[Task statement]: As you look over the data below, please find each line where the word "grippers" appears, then copy it.

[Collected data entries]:
════

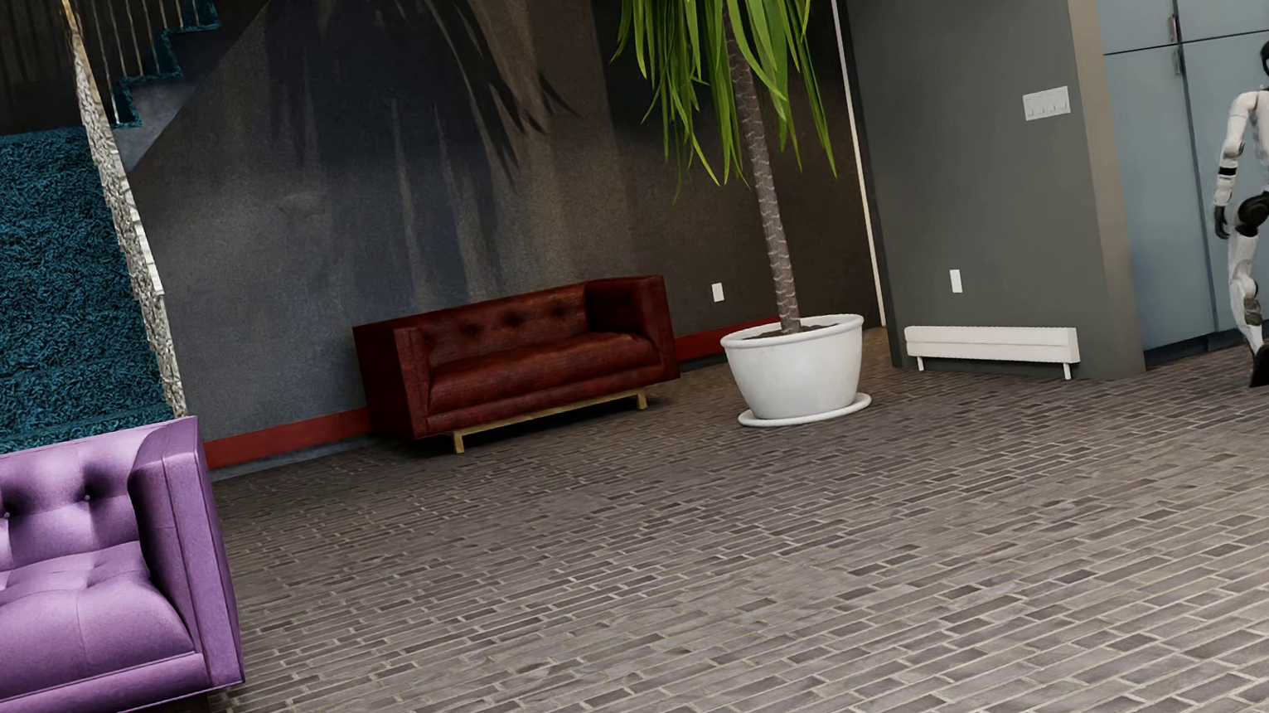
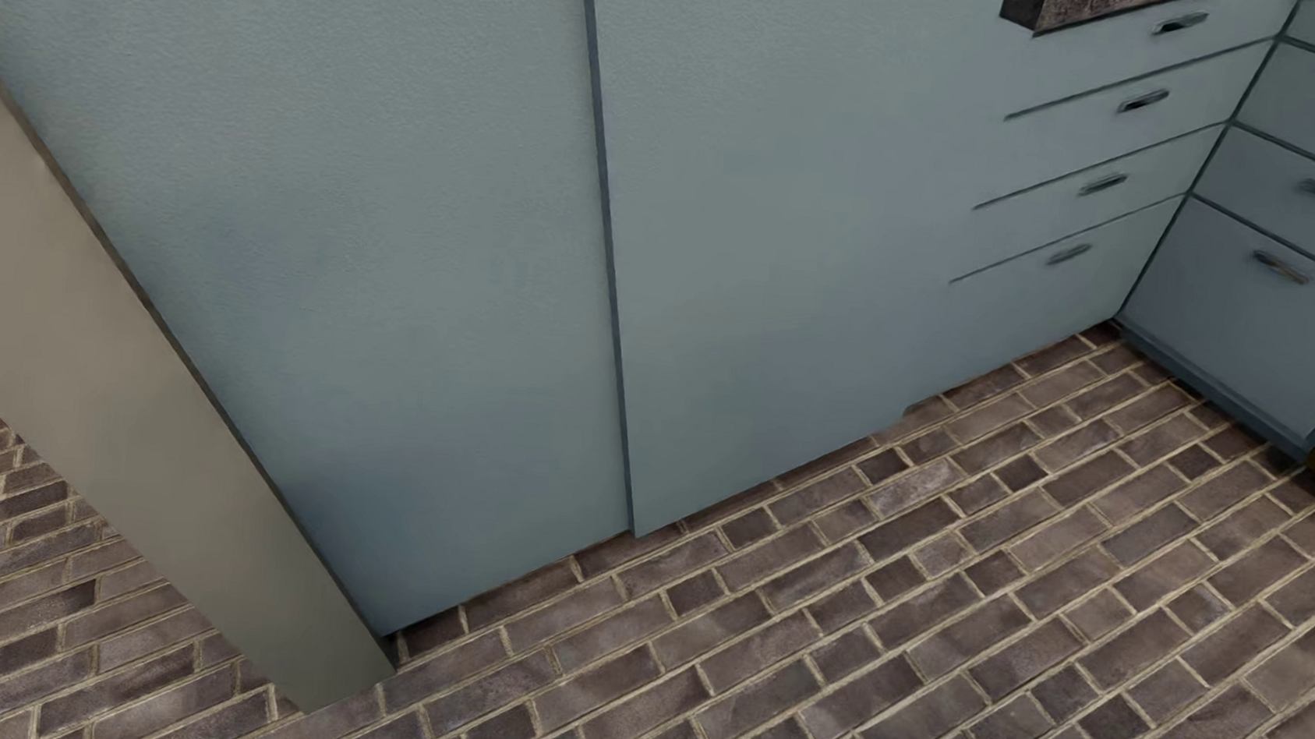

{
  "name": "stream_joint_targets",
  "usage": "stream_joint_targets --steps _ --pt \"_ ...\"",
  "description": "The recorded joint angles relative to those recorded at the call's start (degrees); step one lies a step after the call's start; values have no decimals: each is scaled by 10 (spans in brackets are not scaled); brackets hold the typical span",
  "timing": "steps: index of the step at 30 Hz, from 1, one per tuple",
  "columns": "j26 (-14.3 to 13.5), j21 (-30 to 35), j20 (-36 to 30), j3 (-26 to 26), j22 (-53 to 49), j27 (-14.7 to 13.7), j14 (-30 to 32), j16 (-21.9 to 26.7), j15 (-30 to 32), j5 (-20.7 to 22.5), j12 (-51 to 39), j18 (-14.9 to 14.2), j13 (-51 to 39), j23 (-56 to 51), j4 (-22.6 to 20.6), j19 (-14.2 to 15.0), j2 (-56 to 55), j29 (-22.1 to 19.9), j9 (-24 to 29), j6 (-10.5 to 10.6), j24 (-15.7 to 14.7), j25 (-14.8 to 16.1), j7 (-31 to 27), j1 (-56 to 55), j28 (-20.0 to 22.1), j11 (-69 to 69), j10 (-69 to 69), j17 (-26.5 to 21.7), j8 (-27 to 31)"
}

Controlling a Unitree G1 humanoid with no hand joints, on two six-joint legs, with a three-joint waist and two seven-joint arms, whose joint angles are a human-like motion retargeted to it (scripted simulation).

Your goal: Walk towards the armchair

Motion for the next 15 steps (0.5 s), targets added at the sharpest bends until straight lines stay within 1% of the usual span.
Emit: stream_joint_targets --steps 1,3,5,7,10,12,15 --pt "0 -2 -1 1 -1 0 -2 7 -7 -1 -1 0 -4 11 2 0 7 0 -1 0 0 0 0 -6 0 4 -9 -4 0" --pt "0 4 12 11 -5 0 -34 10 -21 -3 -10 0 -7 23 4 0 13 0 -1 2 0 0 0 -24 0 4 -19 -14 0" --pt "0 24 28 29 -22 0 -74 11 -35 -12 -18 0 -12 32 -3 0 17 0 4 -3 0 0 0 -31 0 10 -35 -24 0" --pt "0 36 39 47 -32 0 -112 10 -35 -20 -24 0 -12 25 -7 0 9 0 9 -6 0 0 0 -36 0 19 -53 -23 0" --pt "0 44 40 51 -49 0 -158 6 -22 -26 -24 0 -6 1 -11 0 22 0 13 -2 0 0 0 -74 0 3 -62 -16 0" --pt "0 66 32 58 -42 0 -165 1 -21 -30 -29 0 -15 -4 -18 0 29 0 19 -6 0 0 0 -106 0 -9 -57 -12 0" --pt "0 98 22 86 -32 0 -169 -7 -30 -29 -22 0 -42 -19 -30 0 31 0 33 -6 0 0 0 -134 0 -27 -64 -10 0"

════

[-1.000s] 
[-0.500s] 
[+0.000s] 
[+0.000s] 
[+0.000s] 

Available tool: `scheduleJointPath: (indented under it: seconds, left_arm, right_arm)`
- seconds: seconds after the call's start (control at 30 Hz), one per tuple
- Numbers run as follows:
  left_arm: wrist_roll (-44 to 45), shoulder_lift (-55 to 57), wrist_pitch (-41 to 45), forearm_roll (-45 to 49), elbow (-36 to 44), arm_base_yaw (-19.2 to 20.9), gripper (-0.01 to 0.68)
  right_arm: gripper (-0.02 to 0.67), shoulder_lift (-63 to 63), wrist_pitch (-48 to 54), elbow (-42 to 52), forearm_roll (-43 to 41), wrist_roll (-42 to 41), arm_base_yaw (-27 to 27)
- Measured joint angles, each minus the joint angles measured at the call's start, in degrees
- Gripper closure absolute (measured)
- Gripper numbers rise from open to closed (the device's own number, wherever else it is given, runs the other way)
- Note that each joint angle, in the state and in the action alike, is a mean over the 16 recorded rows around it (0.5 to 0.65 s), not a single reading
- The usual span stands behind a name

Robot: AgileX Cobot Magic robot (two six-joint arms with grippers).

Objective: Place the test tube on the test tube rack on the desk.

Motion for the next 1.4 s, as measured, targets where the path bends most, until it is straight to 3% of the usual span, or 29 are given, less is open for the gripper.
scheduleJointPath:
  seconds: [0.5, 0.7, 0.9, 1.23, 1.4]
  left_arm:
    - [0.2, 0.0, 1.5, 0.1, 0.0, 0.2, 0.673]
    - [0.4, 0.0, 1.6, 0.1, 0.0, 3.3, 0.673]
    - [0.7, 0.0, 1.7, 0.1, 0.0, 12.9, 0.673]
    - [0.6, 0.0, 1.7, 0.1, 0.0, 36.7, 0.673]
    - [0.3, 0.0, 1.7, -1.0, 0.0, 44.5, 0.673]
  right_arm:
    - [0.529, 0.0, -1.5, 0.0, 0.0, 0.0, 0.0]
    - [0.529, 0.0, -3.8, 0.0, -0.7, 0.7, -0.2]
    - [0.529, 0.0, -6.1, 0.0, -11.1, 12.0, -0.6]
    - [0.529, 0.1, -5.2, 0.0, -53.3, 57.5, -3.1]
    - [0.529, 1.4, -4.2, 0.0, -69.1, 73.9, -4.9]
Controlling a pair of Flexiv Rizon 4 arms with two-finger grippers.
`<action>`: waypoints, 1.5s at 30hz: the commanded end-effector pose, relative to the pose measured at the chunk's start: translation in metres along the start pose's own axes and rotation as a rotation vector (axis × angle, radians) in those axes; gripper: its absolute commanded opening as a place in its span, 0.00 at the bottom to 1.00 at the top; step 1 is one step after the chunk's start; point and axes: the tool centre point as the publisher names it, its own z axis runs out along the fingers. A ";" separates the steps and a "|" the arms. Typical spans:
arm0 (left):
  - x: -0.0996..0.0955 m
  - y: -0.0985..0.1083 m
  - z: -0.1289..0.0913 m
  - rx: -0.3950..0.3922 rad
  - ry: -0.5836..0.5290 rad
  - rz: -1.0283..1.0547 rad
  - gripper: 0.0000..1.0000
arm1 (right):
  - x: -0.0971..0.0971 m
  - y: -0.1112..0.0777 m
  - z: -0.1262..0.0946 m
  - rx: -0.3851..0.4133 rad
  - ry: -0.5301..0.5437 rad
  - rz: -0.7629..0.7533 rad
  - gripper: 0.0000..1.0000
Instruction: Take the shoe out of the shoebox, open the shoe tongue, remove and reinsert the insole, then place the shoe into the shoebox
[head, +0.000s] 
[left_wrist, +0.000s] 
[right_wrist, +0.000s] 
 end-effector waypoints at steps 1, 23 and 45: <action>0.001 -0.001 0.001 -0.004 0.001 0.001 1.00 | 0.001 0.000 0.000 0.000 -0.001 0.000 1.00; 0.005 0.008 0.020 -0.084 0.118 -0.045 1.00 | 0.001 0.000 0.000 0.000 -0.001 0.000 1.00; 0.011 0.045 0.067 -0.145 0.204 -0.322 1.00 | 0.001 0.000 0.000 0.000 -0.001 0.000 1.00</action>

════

[Response to this exercise]:
Robot: AgileX Cobot Magic robot (two six-joint arms with grippers).
Controlling a pair of Flexiv Rizon 4 arms with two-finger grippers.

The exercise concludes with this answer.